• _Requirement_: Reproduce the section of the listing that begins at the line containing "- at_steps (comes" and finishes at the line containing "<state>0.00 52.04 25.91". Include both end lines and nothing beyond them.

• _Data excerpt_:
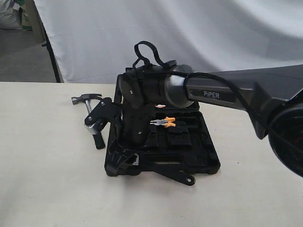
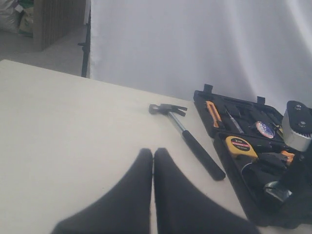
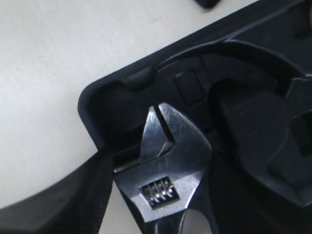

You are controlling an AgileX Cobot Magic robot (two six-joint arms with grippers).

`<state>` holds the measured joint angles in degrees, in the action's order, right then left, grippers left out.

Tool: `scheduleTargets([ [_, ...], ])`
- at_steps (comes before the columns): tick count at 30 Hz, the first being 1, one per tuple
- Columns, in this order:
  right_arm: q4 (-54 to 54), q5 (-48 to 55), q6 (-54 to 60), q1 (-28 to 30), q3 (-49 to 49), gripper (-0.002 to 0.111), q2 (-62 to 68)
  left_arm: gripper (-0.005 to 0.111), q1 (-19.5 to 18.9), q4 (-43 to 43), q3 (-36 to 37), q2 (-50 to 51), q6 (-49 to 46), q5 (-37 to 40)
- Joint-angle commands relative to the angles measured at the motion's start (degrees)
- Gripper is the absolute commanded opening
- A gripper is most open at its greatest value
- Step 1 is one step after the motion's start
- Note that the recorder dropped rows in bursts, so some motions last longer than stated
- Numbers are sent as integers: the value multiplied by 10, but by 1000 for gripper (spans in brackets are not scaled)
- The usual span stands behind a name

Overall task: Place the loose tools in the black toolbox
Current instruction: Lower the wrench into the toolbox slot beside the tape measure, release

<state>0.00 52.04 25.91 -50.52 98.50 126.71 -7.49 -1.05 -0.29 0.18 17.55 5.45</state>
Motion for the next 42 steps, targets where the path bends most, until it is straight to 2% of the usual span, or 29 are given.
scheduleTargets([
  [1, -15, 24, 79, 4, 0, 0, 2, 1, -15, -3, -2, -2, 3, -4],
  [13, -136, 17, 90, 3, 0, 0, 2, 1, -15, -3, -2, -2, 3, -4],
  [23, -203, -55, 84, 8, 1, 0, 2, 1, -15, -3, -2, -2, 3, -4],
  [35, -242, -154, 84, 38, 1, 0, 30, 1, -15, -3, -2, -2, 3, -4],
  [42, -227, -150, 84, 41, 1, 0, 37, 1, -15, -3, -2, -2, 3, -4],
])
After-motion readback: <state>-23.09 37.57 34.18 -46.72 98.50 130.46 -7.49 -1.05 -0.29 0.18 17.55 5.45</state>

• _Solution_:
- at_steps (comes before the columns): tick count at 30 Hz, the first being 1, one per tuple
- Columns, in this order:
  right_arm: q4 (-54 to 54), q5 (-48 to 55), q6 (-54 to 60), q1 (-28 to 30), q3 (-49 to 49), gripper (-0.002 to 0.111), q2 (-62 to 68)
  left_arm: gripper (-0.005 to 0.111), q1 (-19.5 to 18.9), q4 (-43 to 43), q3 (-36 to 37), q2 (-50 to 51), q6 (-49 to 46), q5 (-37 to 40)
- Joint-angle commands relative to the angles measured at the motion's start (degrees)
- Gripper is the absolute commanded opening
- A gripper is most open at its greatest value
- Step 1 is one step after the motion's start
- Note that the recorder dropped rows in bursts, so some motions last longer than stated
- Numbers are sent as integers: the value multiplied by 10, but by 1000 for gripper (spans in brackets are not scaled)
- The usual span stands behind a name

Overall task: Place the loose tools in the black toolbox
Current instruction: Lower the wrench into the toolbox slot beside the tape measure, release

<state>0.00 52.04 25.91 -50.52 98.50 126.71 -7.49 -1.05 -0.29 0.18 17.55 5.45</state>

Output for the exercise is complete.